• INSTRUCTIONS TO FOLLOW
Which of the lines in the listing that follows hold "nylon"? Pull each one out.

....

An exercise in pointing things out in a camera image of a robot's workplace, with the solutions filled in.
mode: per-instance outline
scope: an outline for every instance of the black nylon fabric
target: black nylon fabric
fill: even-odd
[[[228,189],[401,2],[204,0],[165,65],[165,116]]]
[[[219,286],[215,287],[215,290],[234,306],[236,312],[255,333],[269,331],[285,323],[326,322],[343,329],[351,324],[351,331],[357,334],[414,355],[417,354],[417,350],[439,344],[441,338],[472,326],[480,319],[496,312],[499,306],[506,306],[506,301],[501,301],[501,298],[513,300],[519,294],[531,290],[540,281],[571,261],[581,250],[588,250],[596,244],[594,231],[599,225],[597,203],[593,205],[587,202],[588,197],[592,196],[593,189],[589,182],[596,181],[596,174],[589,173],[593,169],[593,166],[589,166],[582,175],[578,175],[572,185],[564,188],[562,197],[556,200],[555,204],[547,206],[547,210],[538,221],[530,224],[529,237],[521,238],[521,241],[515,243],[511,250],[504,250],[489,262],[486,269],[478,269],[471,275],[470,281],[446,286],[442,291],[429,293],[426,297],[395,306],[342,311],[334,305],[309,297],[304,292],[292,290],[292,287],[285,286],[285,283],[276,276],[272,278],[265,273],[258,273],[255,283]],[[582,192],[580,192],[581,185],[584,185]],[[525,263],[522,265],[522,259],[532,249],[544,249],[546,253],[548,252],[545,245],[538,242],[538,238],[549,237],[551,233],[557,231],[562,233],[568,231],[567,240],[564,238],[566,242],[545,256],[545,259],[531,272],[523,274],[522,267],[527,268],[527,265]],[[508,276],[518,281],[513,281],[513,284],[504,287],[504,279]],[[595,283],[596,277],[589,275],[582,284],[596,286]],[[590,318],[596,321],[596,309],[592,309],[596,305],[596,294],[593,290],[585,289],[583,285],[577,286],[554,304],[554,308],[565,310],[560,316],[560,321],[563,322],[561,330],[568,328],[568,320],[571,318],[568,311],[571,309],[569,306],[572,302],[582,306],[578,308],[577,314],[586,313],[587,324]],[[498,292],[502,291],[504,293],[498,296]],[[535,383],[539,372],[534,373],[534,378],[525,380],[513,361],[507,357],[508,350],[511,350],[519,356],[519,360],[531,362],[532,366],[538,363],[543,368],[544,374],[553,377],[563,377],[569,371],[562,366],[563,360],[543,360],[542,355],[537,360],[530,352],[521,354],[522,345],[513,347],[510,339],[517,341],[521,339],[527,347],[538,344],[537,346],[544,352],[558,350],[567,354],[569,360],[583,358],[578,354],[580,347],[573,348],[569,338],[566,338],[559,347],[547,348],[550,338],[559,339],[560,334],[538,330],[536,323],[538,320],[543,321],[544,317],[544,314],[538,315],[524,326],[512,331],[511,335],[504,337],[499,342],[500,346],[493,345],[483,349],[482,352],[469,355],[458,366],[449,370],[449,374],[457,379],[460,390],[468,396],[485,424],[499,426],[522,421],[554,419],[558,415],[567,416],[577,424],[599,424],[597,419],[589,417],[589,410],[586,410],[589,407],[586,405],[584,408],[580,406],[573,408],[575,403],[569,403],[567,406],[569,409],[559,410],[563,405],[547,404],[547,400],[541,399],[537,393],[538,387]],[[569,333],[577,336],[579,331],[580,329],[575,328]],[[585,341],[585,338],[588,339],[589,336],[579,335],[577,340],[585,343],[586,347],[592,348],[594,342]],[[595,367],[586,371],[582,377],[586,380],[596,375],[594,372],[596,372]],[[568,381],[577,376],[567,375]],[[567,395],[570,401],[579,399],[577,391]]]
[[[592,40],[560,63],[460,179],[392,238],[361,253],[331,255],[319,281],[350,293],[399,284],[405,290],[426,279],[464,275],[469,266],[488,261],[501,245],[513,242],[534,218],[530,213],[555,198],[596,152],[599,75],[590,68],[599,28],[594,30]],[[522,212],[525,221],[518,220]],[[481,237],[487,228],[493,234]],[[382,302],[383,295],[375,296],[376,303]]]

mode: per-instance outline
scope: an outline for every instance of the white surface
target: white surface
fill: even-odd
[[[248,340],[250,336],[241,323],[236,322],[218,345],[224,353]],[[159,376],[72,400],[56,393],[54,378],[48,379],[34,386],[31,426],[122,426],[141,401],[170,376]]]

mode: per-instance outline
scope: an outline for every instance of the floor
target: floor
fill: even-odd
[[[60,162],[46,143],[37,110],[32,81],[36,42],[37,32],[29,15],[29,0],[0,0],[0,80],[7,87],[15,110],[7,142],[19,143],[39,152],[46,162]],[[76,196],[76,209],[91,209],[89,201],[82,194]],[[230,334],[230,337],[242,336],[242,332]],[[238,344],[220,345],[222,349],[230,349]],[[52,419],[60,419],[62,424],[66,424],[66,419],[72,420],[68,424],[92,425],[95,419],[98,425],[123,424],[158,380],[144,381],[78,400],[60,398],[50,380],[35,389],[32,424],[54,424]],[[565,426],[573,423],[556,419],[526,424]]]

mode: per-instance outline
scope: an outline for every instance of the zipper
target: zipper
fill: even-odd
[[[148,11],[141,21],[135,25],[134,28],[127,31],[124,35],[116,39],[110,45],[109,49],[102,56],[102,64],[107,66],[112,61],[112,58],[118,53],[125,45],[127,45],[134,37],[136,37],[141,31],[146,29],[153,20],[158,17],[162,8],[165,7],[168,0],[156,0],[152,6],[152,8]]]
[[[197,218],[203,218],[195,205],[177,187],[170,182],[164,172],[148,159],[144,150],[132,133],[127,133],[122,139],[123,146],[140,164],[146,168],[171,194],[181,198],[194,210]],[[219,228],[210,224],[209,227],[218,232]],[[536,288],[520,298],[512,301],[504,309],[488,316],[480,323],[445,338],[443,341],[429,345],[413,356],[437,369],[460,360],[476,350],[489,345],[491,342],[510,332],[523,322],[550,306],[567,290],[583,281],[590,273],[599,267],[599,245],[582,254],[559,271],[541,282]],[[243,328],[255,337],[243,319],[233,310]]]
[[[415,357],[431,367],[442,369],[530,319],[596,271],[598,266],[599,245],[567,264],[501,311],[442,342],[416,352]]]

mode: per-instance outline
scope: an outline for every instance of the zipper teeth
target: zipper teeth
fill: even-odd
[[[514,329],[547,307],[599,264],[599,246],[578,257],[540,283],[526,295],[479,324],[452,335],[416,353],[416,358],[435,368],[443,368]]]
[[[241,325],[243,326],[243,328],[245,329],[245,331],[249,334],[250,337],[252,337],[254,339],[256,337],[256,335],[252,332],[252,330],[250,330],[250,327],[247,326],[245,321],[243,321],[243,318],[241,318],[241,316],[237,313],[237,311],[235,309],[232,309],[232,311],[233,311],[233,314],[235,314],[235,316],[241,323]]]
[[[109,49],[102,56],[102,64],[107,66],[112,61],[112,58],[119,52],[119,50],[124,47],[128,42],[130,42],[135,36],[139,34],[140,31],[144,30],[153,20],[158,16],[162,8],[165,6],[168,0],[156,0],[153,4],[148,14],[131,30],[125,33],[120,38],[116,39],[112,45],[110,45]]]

....

• TASK OUTPUT
scope: an outline for every instance of the black nylon fabric
target: black nylon fabric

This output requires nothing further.